Callahan & Associates Total Auto Loan Net Charge Offs Graph

  • According to American Banker, industry analysts are communicating expectations for used car values to fall significantly in 2016 and 2017, as a large number of leased vehicles come back into the market and create a glut of inventory.
    • This could also impact credit risk. But consider the impact it could have on loan production. If the average prices are lower, how many more auto loans would you need to make to have the same loan volume? If it is materially more, what is the impact on operations?

Many credit unions have enjoyed significant growth in autos.

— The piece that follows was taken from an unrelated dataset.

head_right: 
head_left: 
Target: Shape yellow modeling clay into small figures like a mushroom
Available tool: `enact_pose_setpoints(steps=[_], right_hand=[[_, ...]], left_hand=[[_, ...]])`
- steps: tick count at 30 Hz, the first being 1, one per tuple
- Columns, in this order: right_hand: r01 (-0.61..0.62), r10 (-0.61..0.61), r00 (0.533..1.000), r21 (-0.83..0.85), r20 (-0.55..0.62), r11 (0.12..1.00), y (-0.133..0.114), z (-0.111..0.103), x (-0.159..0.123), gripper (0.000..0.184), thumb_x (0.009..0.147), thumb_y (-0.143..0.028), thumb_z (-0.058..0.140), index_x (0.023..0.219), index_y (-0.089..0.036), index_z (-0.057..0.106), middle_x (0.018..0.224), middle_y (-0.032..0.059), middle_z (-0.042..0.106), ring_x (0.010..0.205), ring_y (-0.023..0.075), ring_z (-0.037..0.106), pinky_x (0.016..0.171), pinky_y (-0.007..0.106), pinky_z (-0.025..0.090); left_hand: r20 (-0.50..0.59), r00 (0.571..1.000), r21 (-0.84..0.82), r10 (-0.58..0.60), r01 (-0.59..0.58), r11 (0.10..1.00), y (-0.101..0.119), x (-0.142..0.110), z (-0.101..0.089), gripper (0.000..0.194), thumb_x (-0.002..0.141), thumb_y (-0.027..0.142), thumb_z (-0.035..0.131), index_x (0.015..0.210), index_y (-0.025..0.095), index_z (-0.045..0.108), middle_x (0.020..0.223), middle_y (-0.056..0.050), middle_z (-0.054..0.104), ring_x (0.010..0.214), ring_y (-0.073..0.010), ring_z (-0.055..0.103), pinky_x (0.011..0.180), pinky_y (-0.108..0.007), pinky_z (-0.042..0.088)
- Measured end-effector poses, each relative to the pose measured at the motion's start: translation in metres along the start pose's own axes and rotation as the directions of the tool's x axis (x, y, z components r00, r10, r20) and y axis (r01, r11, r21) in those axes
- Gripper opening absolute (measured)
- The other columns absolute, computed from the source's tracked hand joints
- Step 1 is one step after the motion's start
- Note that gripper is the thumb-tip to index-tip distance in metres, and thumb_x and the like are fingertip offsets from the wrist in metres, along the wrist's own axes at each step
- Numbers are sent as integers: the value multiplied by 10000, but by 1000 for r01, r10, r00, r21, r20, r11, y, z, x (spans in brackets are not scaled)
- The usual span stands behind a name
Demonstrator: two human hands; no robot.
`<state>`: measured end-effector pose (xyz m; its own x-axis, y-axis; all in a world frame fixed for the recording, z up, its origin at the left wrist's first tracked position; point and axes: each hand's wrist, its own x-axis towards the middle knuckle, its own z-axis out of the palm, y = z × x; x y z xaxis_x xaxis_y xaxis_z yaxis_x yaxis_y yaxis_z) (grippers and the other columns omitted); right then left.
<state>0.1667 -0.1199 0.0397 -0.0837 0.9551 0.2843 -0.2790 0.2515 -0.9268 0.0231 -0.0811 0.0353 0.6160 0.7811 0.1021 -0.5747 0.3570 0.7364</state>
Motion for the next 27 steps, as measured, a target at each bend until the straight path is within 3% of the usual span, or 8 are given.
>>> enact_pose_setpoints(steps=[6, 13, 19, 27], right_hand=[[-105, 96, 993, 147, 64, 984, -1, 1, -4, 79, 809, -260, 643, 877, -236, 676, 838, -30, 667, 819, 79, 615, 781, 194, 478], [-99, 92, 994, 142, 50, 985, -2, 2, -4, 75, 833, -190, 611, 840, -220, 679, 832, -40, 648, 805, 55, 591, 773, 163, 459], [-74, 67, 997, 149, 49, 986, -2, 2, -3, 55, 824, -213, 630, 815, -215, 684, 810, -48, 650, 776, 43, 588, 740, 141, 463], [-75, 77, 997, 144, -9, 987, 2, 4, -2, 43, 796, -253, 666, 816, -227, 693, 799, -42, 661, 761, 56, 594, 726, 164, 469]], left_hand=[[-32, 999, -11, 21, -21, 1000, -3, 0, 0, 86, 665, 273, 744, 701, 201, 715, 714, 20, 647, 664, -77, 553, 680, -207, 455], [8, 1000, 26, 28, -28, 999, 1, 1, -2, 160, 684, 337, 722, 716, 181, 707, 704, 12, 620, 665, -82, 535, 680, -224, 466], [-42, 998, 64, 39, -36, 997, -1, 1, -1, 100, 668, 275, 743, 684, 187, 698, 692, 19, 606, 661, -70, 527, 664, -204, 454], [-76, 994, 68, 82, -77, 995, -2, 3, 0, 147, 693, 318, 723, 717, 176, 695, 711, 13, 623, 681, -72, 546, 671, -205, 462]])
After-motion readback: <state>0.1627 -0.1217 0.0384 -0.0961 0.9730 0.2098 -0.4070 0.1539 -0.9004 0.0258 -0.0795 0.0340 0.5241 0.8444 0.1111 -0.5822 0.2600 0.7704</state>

Callahan & Associates Direct & Indirect Auto Loan Growth Table
As you strategically evaluate your competitive position with respect to auto lending, don’t lose sight of these three basics:

  1. Fierce competition for auto loans is a fact. With credit union net interest margins below 3% on average, pricing effectively for risk and profitability is not optional. And this means taking it to bottom-line profitability. Don’t stop at the margin when analyzing pricing.
  2. Material decline in autos loans can directly impact other strategic initiatives, particularly those that are costly. You have to generate money to spend it!
  3. Markets change, sometimes quickly. Keep aware of the industry and competition in the market. Identify trends. Listen for concerns. Ensure the ALCO and the board are informed and discussing the potential impacts to the credit union’s booked loans as well as new business efforts, especially if the credit union is highly reliant on continued new production of auto loans.